Auch wenn in der Literatur unter Bezug auf Erwägungsgrund 146 der DSGVO vereinzelt die Auffassung vertreten wird, eine wirksame Durchsetzung europäischen Datenschutzrechts erfordere einen Abschreckungseffekt und den Verzicht auf die nach bisherigem Recht (vgl. hierzu BGH, Urteil vom 29.11.2016 - VI Z 530/15) geltende Erheblichkeitsschwelle (Gola, DSGVO, 2. Aufl. Art 82 Rn 13 m.w.N.; so auch AG Dietz, Urteil vom 7.11.2018 - 8 C 130/18 -juris), rechtfertigt dies keinen Ausgleich immaterieller Bagatellschäden.

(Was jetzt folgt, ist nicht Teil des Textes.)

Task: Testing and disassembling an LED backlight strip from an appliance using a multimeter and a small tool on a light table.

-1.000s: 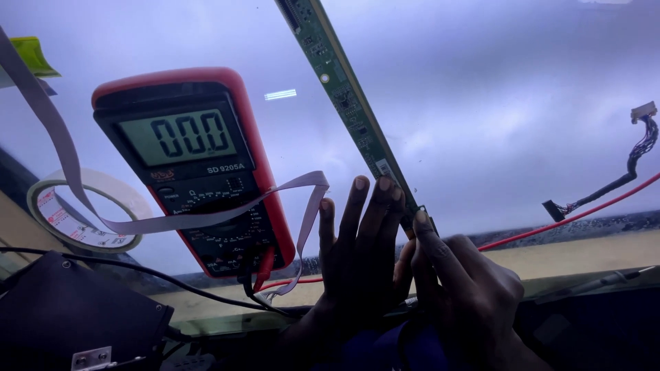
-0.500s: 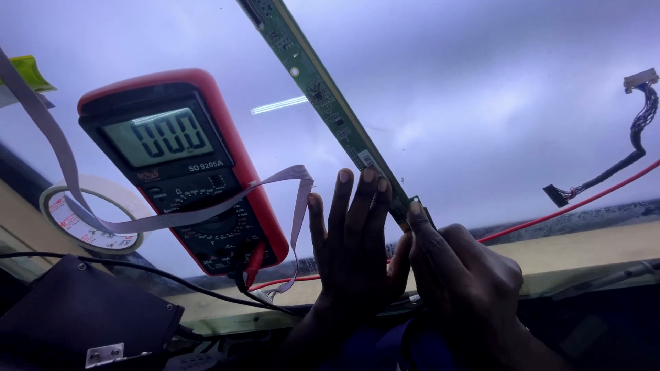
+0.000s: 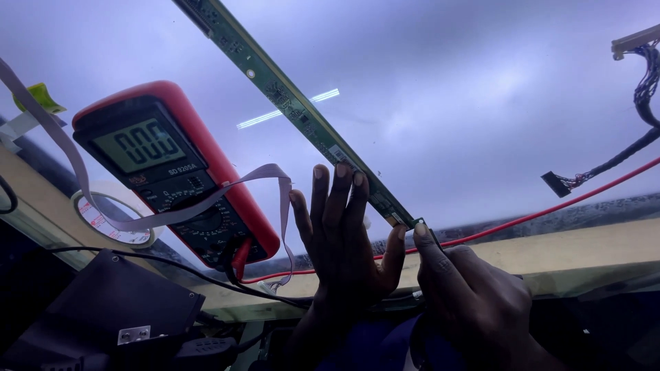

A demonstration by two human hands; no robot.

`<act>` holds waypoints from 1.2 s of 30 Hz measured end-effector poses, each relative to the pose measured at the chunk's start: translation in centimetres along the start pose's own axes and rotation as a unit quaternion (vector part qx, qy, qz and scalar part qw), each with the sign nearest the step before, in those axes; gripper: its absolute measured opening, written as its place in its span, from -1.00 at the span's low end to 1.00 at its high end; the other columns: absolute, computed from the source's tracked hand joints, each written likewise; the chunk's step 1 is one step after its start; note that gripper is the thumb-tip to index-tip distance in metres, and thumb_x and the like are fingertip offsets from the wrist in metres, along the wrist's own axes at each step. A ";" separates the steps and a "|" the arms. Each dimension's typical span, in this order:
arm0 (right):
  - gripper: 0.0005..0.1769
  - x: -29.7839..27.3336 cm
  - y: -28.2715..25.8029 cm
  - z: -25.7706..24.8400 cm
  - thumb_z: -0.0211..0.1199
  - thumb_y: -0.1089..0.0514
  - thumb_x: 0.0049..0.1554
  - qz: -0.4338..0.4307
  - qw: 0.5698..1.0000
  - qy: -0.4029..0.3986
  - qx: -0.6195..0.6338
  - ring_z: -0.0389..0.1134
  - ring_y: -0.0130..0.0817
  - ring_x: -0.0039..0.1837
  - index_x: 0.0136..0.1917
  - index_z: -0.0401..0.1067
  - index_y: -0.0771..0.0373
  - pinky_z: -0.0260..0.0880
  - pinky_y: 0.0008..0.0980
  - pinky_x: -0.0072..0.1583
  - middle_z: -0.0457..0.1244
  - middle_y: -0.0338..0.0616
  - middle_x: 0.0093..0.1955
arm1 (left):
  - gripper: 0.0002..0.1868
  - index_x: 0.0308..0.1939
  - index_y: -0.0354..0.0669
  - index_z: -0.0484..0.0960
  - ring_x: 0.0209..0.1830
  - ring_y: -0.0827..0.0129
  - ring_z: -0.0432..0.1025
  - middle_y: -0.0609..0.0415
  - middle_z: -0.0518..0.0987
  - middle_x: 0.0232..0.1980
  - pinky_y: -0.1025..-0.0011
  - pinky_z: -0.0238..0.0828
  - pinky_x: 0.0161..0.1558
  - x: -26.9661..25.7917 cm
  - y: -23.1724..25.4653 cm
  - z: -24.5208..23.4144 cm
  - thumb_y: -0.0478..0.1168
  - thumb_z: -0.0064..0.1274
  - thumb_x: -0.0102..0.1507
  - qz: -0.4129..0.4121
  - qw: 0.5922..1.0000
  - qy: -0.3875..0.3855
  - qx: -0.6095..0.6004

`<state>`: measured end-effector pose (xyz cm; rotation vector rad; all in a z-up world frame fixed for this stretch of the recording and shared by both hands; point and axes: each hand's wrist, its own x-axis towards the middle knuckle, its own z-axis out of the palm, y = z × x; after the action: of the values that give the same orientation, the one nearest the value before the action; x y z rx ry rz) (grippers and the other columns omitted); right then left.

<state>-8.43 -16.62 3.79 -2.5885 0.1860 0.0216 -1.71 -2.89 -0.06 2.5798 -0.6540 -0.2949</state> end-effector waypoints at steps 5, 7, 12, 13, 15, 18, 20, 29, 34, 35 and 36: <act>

Das Datenschutzrecht schützt zwar per se ein subjektives Recht, das einen starken Bezug zum persönlichen Empfinden des Einzelnen hat. Dennoch ist Art. 82 nicht so auszulegen, dass er einen Schadensersatzanspruch bereits bei jeder individuell empfundenen Unannehmlichkeit oder bei Bagatellverstößen ohne ernsthafte Beeinträchtigung für das Selbstbild oder Ansehen einer Person begründet (Becker in: Plath, DSGVO/BDSG, 3. Aufl. 2018, Artikel 82 DSGVO, Rn. 4c). Insbesondere kann der Hinweis auf einen „vollständigen und wirksamen Schadensersatz“ in Erwägungsgrund 146 der DSGVO nicht in diesem Sinne verstanden werden (so auch Lach, jurisPR-ITS 5/2019 Anm. 3).

Die Wahrung des Rechts auf informationelle Selbstbestimmung als Bestandteil des allgemeinen Persönlichkeitsrechts nach Art. 2 Abs. 1 GG und des Schutzes personenbezogener Daten nach Art. 8 GRC gebieten einen solchen Ausgleich regelmäßig nicht. Anders mag dies in den Fällen sein, in denen der datenschutzrechtliche Verstoß eine Vielzahl von Personen in gleicher Weise betrifft und Ausdruck einer bewussten, rechtswidrigen und im großen Stil betriebenen Kommerzialisierung ist (Becker in: Plath, DSGVO/BDSG, 3. Aufl. 2018, Artikel 82 DSGVO, Rn. 4d). So liegen die Dinge hier indes nicht. Zwar gehört die Kommerzialisierung von Nutzerdaten zum Geschäftsmodell der Beklagten; die Sperrung des klägerischen Accounts befördert jedoch diese Kommerzialisierung nicht, sondern behindert sie vielmehr, weil der Kläger in dieser Zeit keine Daten „produziert“, die die Beklagte verwerten könnte."